[ACTION ITEM]:
Please print all of the entries, matching them exactly.

(Extracted records)
*** Block opens ***

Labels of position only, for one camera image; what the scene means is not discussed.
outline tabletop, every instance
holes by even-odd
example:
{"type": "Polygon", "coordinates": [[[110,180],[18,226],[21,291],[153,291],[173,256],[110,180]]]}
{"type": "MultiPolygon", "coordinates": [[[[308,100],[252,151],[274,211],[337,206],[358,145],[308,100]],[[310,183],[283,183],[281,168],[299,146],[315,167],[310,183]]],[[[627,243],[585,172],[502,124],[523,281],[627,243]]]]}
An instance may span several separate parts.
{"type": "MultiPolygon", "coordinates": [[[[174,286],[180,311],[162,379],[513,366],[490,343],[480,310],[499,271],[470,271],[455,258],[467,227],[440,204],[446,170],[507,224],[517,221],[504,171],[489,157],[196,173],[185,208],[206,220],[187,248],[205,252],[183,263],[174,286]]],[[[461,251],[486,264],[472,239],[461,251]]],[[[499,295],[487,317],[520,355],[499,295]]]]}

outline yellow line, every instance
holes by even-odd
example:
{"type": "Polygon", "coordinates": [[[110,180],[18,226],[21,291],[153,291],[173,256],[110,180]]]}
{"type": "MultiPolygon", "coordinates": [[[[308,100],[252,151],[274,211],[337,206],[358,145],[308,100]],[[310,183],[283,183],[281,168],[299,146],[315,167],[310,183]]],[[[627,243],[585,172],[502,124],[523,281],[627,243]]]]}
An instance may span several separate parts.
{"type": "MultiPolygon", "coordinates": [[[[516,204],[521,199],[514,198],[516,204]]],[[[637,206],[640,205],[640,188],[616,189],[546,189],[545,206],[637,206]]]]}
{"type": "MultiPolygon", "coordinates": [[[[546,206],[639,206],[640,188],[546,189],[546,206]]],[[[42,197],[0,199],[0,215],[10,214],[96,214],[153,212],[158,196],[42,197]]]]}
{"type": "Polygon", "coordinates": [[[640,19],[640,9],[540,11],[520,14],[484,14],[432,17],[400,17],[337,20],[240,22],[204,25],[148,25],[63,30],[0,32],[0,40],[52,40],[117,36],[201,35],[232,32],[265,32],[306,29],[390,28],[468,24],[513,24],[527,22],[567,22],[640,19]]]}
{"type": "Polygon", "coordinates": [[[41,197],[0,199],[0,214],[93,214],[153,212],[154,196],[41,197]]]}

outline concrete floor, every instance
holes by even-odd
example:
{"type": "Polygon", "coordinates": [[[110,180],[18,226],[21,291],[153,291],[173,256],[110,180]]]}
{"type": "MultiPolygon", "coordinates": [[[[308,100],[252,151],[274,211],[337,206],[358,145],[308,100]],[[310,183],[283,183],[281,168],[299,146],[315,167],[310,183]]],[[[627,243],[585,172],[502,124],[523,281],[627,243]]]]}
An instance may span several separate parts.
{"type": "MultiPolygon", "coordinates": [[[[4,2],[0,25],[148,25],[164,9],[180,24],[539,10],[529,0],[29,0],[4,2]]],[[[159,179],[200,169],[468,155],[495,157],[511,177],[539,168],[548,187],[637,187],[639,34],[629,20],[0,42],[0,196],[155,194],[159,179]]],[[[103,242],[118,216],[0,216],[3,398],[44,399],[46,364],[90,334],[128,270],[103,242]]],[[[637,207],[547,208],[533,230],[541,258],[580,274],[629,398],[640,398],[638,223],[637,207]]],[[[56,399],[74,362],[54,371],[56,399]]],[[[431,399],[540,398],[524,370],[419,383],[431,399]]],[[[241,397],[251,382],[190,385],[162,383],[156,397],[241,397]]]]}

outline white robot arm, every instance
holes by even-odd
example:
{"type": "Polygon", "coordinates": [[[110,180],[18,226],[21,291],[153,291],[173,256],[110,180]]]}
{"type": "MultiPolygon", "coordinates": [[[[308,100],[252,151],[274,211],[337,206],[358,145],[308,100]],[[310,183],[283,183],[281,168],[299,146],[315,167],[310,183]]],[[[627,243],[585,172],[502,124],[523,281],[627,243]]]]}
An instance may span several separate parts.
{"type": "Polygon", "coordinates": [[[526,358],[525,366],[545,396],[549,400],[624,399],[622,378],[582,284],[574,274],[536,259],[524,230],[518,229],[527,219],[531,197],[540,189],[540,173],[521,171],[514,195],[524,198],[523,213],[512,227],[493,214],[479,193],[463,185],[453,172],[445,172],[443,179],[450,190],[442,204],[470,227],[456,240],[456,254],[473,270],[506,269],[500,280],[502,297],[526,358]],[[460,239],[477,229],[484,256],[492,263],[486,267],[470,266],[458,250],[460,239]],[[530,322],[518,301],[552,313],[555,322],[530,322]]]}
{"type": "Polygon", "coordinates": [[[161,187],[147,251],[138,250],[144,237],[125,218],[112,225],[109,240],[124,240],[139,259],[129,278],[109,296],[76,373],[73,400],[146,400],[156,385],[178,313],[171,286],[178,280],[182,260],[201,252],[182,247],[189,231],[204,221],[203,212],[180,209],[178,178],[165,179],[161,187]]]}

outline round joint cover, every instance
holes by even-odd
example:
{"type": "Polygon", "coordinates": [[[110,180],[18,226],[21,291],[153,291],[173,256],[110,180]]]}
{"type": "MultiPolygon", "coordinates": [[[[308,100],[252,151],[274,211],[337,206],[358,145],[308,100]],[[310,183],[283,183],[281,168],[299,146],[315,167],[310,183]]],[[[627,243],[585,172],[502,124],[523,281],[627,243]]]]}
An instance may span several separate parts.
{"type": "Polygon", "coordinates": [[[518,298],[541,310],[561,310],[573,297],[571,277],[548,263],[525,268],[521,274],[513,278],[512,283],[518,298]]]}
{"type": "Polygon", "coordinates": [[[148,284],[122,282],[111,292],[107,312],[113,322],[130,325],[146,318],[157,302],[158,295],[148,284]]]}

*** Block closes ***

[YOUR RESPONSE]:
Labels of position only, for one camera image; what the scene means is not discussed.
outline tabletop, every instance
holes by even-odd
example:
{"type": "Polygon", "coordinates": [[[110,180],[18,226],[21,291],[153,291],[173,256],[110,180]]]}
{"type": "MultiPolygon", "coordinates": [[[[308,100],[252,151],[274,211],[337,206],[358,145],[308,100]],[[310,183],[283,183],[281,168],[299,146],[315,167],[310,183]]],[[[627,243],[585,172],[502,124],[523,281],[627,243]]]]}
An instance may span several separate parts.
{"type": "MultiPolygon", "coordinates": [[[[174,286],[180,311],[162,379],[513,366],[490,343],[480,310],[499,271],[470,271],[455,258],[467,227],[440,204],[446,170],[507,224],[517,221],[504,171],[489,157],[196,173],[185,208],[206,220],[187,248],[205,252],[183,263],[174,286]]],[[[461,251],[486,264],[472,239],[461,251]]],[[[499,295],[487,317],[520,355],[499,295]]]]}

outline yellow line, every instance
holes by even-odd
example:
{"type": "Polygon", "coordinates": [[[110,180],[18,226],[21,291],[153,291],[173,256],[110,180]]]}
{"type": "MultiPolygon", "coordinates": [[[[308,100],[252,151],[274,211],[337,206],[358,145],[308,100]],[[310,183],[283,183],[281,168],[299,146],[315,167],[310,183]]],[[[627,243],[585,172],[502,124],[523,281],[627,243]]]]}
An instance may span several separate parts.
{"type": "MultiPolygon", "coordinates": [[[[516,204],[521,199],[514,198],[516,204]]],[[[637,206],[640,205],[640,188],[616,189],[546,189],[545,206],[637,206]]]]}
{"type": "MultiPolygon", "coordinates": [[[[546,206],[639,206],[640,188],[546,189],[546,206]]],[[[42,197],[0,199],[0,215],[10,214],[96,214],[153,212],[158,196],[42,197]]]]}
{"type": "Polygon", "coordinates": [[[640,19],[640,9],[540,11],[520,14],[484,14],[432,17],[400,17],[337,20],[240,22],[204,25],[148,25],[63,30],[0,32],[0,40],[52,40],[117,36],[201,35],[232,32],[265,32],[306,29],[390,28],[468,24],[513,24],[527,22],[567,22],[640,19]]]}
{"type": "Polygon", "coordinates": [[[41,197],[0,199],[0,214],[93,214],[153,212],[154,196],[41,197]]]}

outline concrete floor, every instance
holes by even-odd
example:
{"type": "Polygon", "coordinates": [[[110,180],[18,226],[21,291],[153,291],[173,256],[110,180]]]}
{"type": "MultiPolygon", "coordinates": [[[[308,100],[252,151],[274,211],[337,206],[358,145],[308,100]],[[310,183],[283,183],[281,168],[299,146],[315,167],[310,183]]],[[[627,243],[585,172],[502,124],[523,281],[627,243]]]]}
An instance may span several separate parts.
{"type": "MultiPolygon", "coordinates": [[[[4,2],[0,25],[148,25],[164,9],[180,24],[539,10],[529,0],[29,0],[4,2]]],[[[159,179],[200,169],[468,155],[495,157],[511,177],[539,168],[548,187],[637,187],[639,34],[629,20],[0,42],[0,196],[155,194],[159,179]]],[[[103,242],[118,216],[0,216],[3,398],[44,399],[46,364],[90,334],[128,270],[103,242]]],[[[637,207],[547,208],[533,230],[541,258],[580,274],[629,398],[640,398],[638,223],[637,207]]],[[[56,399],[74,362],[54,371],[56,399]]],[[[431,399],[540,398],[524,370],[419,383],[431,399]]],[[[241,397],[251,382],[190,385],[162,383],[156,397],[241,397]]]]}

outline white robot arm, every instance
holes by even-odd
example:
{"type": "Polygon", "coordinates": [[[110,180],[18,226],[21,291],[153,291],[173,256],[110,180]]]}
{"type": "MultiPolygon", "coordinates": [[[[308,100],[252,151],[274,211],[337,206],[358,145],[308,100]],[[310,183],[283,183],[281,168],[299,146],[315,167],[310,183]]],[[[627,243],[585,172],[502,124],[523,281],[627,243]]]]}
An instance may span several separate parts.
{"type": "Polygon", "coordinates": [[[526,358],[525,366],[545,396],[549,400],[624,399],[622,378],[582,284],[574,274],[536,259],[524,230],[518,229],[527,219],[531,197],[540,189],[540,173],[521,171],[514,195],[524,198],[523,213],[512,227],[493,214],[479,193],[463,185],[453,172],[445,172],[443,179],[450,190],[442,204],[470,227],[456,240],[456,254],[473,270],[506,269],[500,280],[502,297],[526,358]],[[460,239],[477,229],[484,256],[492,263],[486,267],[470,266],[458,250],[460,239]],[[530,322],[518,301],[552,313],[555,322],[530,322]]]}
{"type": "Polygon", "coordinates": [[[161,187],[147,251],[138,250],[144,237],[125,218],[112,225],[109,240],[124,240],[139,259],[129,278],[109,296],[76,373],[73,400],[146,400],[156,385],[178,313],[171,286],[178,280],[182,260],[201,252],[182,247],[189,231],[204,221],[203,212],[180,209],[178,178],[165,179],[161,187]]]}

outline round joint cover, every instance
holes by even-odd
example:
{"type": "Polygon", "coordinates": [[[110,180],[18,226],[21,291],[153,291],[173,256],[110,180]]]}
{"type": "MultiPolygon", "coordinates": [[[[308,100],[252,151],[274,211],[337,206],[358,145],[308,100]],[[310,183],[283,183],[281,168],[299,146],[315,167],[310,183]]],[[[627,243],[585,172],[502,124],[523,281],[627,243]]]]}
An instance may span several separate parts.
{"type": "Polygon", "coordinates": [[[518,298],[541,310],[561,310],[573,297],[571,277],[548,263],[525,268],[521,274],[513,278],[512,283],[518,298]]]}
{"type": "Polygon", "coordinates": [[[148,284],[122,282],[111,292],[107,312],[113,322],[130,325],[146,318],[157,302],[158,295],[148,284]]]}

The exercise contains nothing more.